Still riding, need to keep writing

It’s important to keep routines going when things come into your life you can’t control, like my wife’s cancer. The inability to control outcome is one thing; the process, yet another. It’s been determined that surgery to remove the one pretty small tumor in her lung makes sense, because there’s no evidence of the cancer anywhere else. But it’s been 5 days since we spoke with the Thoracic Surgeon and we still don’t have a date for the surgery or even the heart echo testing that needs to be done first. And every day that thing is still in there, is one more day it’s got to spread somewhere else. But wait, there’s more. Kaiser is set for a 3 day strike October 4th-6th, which is probably throwing a wrench into their scheduling. And my sense, is that Karen’s surgery is for something life-threatening and should be put ahead of most others. That’s a more self-centered, selfish way of looking at things than I am normally comfortable with. But that’s where we are, waiting.

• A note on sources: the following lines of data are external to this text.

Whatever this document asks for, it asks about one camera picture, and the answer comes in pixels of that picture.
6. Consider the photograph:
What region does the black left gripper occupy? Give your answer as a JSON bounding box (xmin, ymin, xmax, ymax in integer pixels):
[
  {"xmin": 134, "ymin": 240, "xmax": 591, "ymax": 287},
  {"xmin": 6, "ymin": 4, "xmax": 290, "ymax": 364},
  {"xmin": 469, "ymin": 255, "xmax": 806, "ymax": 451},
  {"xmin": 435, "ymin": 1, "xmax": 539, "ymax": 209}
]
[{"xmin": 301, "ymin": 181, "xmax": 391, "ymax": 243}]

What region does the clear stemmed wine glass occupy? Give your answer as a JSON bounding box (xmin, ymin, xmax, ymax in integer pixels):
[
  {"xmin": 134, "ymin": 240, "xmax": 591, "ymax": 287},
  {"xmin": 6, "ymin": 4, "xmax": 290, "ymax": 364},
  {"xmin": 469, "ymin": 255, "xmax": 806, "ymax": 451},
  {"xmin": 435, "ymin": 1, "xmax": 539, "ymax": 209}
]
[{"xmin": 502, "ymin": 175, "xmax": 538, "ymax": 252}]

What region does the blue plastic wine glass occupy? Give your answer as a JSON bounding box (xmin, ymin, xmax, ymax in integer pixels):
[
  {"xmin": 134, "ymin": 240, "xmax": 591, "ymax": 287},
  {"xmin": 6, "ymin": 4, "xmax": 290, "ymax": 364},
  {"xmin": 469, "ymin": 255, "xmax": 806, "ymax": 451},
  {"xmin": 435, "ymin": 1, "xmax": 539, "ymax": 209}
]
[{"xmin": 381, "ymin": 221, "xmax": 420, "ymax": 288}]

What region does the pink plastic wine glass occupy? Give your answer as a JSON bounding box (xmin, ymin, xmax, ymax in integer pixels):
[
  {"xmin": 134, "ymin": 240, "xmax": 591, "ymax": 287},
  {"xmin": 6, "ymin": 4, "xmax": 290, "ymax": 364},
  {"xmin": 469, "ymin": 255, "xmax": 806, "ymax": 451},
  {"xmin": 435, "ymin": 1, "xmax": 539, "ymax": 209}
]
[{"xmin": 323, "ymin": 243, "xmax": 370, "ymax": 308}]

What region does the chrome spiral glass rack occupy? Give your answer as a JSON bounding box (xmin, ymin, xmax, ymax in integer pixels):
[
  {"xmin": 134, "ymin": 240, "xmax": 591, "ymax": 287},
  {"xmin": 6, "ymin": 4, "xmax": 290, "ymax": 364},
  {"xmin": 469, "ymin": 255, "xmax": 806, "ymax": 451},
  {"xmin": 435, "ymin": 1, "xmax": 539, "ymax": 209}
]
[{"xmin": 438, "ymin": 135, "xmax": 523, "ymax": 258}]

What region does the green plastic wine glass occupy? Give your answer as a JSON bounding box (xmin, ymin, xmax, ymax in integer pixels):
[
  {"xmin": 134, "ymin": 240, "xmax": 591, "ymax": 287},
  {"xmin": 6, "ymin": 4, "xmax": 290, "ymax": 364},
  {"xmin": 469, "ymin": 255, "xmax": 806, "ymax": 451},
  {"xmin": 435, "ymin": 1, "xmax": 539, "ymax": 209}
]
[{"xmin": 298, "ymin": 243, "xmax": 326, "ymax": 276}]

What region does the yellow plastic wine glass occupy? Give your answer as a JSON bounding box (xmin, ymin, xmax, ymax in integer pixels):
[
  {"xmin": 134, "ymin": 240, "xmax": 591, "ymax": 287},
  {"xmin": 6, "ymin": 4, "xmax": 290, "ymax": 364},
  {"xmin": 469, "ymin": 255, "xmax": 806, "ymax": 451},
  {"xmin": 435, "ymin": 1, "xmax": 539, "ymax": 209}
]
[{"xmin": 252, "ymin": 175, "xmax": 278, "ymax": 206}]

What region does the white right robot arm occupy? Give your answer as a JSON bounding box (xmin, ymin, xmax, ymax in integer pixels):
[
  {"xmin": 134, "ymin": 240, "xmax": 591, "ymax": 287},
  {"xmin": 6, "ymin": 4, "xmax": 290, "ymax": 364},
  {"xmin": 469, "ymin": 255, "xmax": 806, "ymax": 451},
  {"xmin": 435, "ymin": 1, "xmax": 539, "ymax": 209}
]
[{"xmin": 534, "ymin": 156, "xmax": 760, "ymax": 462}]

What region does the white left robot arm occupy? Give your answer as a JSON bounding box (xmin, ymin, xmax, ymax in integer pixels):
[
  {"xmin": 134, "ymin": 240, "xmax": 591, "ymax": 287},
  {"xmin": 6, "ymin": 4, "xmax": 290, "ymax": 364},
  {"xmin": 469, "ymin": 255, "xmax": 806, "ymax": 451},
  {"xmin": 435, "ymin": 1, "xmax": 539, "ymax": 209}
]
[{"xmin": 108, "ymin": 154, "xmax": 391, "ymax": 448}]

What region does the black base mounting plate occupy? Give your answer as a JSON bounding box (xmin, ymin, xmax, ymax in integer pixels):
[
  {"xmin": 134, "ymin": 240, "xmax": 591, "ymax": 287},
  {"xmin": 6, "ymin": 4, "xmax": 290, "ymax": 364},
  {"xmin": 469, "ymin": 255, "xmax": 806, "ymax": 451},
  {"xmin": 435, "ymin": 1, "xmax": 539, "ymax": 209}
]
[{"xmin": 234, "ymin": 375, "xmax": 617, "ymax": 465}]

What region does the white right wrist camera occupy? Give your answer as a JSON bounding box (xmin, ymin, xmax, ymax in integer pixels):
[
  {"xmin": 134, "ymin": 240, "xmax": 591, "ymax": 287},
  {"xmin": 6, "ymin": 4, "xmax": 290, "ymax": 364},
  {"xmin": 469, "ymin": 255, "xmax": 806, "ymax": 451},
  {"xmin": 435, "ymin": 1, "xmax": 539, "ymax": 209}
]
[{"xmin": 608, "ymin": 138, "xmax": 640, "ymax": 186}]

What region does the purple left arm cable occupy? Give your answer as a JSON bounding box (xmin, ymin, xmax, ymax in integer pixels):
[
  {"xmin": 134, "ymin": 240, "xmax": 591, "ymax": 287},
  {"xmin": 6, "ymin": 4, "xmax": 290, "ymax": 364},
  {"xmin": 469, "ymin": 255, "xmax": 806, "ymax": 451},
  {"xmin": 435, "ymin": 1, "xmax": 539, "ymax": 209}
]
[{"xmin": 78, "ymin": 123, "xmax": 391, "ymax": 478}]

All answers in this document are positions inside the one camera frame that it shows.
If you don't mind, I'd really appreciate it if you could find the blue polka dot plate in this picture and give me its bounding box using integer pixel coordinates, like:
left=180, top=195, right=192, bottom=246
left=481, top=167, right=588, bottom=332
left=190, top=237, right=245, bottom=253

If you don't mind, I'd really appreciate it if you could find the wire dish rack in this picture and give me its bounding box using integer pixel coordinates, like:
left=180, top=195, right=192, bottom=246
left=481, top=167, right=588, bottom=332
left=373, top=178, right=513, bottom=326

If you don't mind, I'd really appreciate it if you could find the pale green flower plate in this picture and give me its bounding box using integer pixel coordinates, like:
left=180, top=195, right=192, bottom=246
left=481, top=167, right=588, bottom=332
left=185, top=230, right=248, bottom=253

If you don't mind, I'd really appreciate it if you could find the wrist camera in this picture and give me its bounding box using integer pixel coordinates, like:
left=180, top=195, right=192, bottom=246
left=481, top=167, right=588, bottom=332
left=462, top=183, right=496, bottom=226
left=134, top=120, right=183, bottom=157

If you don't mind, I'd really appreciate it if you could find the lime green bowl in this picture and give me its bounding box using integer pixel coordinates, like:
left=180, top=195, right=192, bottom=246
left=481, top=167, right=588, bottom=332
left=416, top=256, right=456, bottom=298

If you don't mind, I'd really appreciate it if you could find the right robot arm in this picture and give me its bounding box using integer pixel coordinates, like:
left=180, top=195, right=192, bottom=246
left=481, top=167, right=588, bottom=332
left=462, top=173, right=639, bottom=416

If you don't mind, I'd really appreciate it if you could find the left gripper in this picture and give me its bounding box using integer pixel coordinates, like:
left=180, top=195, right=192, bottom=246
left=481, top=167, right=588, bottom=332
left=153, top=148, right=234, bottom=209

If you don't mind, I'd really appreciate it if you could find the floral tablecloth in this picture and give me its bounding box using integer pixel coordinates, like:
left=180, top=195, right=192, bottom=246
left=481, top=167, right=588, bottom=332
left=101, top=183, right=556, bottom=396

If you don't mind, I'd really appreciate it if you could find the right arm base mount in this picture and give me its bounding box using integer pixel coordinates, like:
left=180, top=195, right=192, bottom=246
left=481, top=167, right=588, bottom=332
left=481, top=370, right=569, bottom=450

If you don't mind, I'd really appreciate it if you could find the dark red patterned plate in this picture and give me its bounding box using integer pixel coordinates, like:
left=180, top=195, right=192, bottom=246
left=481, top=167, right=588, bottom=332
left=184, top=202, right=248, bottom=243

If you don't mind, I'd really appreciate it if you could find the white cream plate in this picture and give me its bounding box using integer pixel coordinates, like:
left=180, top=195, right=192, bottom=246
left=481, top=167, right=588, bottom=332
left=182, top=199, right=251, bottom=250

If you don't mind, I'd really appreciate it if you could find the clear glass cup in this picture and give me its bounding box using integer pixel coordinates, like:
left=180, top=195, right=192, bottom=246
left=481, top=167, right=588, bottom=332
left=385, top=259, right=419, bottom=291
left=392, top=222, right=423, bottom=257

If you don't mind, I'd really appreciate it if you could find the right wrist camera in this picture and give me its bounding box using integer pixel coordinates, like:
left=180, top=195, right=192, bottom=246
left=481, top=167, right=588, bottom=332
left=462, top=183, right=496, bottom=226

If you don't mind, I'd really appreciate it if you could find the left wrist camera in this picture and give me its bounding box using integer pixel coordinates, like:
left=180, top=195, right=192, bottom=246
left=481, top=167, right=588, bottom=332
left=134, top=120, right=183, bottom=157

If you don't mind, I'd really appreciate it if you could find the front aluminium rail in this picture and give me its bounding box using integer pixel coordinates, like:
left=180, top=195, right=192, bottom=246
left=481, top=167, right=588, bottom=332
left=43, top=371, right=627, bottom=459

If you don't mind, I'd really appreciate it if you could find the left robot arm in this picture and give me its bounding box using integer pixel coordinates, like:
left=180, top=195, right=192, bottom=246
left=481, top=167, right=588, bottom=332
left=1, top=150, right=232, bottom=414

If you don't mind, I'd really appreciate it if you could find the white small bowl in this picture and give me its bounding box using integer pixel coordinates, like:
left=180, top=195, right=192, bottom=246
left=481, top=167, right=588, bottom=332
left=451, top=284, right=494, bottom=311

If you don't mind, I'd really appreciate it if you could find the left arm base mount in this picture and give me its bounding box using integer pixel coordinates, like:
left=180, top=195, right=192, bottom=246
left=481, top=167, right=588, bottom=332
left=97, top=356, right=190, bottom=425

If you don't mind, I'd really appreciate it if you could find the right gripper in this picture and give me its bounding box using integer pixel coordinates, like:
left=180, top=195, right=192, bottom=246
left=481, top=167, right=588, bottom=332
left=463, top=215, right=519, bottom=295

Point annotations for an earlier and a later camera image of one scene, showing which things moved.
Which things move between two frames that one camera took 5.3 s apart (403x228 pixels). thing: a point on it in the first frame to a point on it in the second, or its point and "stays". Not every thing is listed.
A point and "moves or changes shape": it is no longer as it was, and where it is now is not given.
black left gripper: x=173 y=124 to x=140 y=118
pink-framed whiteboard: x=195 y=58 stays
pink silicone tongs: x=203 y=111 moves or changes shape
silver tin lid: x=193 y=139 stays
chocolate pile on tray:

Meantime, it’s good to be doing the full Tuesday/Thursday morning route, regardless of how slow I’ve been climbing Kings lately. Back in the day, we’d return from the ride somewhere between 9:18 and 9:22; these days a “good” ride has me back at the start by 9:30 and sometimes as late as 9:37. Once I get up on Skyline I’m ok, and by the time we get to West Old LaHonda, I can ride at a pace where it’s not completely obvious that others are having to wait for me.

They say that one of the signs of depression is not being able to look forward to fun things in the future. By that definition, I’m doing pretty well, because not only am I looking forward to going to France, again, for the Tour, but Facebook has been sending me all these cool posts from people doing the Stelvio in Italy, and that’s something I just have to work into my plans. And I’m looking forward to taking my wife on the cruise from Hong Kong to Singapore and have even planned a “perfect day” in Singapore, a day prior to embarking on the cruise.

If only we could speed up the process of getting that tumor removed from my wife’s lung. That will make everything seem better.